Y cuando sonaban los truenos, para que se quedara tranquila Irene le decía que San Pedro estaba corriendo los muebles.
Más de noche, de madrugada, iban las dos despacito con una vela encendida hacia la cocina para comer los palitos con queso y tomar la Pepsi que la abuela le había comprado. Clara tenía sus horarios y caprichos, y la abuela con todo su amor, la consentía siempre.
A la mañana siguiente Clara se despertó como un día más, como cualquier otro; y de repente, encontró en la punta de la cama un regalo, el cual no se lo pudo olvidar jamás. La abuela le había hecho una muñeca de trapo hermosa. Estaba tan contenta que salto de la cama y le dijo que había que llevarla a pasear. La puso en el carrito de los platos y, mientras se calzaba las chancletas talle 42 del abuelo, en voz muy fuerte le decía a Irene: «Abuela, abuela… Ya estoy lista para acompañarte al Disco», y salía chancleteando con el carrito. Parada en el umbral de la puerta, Irene pensaba el largo camino que aún les quedaba.
¡Puf…! ¡Lo que tardaban en subir la barranca hasta llegar al supermercado!
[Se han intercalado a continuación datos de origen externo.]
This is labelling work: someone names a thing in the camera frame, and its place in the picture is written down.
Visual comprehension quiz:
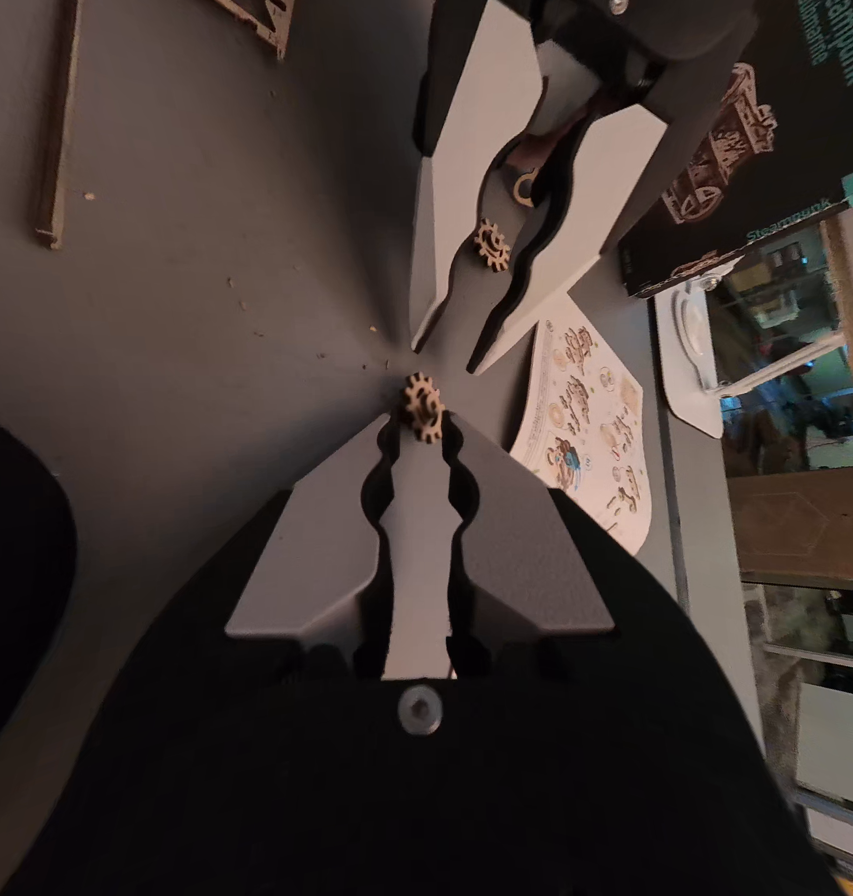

Pero con tal de verla feliz a Clara, una vez más a la abuela no le importaba nada.
Al próximo día, se despertaron temprano para tomar el tren y llevar a Clara hasta el club; en el Circulo Trovador se encontrarían con sus papás para hacer las actividades de siempre: pileta, arenero, y algo que no podía faltar… ¡la merienda de la abuela!, sus famosas tortitas de azúcar. Y así terminaba su fin de semana. De regreso a su casa, Clara miraba por la ventanilla y sin que los padres lo percibieran, se le caían algunas lágrimas porque comenzaba a extrañar a su abuela amada.
Pasó el tiempo; Clara ya tiene 37 años, y se mudó a Belgrano, a dos cuadras de la casa de su abuela: «Lo que son las vueltas de la vida», pensó. Y cada tanto se queda parada en la puerta mirando a través del vidrio y le habla. Se sienta un rato en el escalón y le cuenta las cosas que le pasan en la vida, tanto las buenas como las malas. Y a veces, ¡hasta le pide ayuda!
Y aunque sea muy loco, ella siente que la escucha.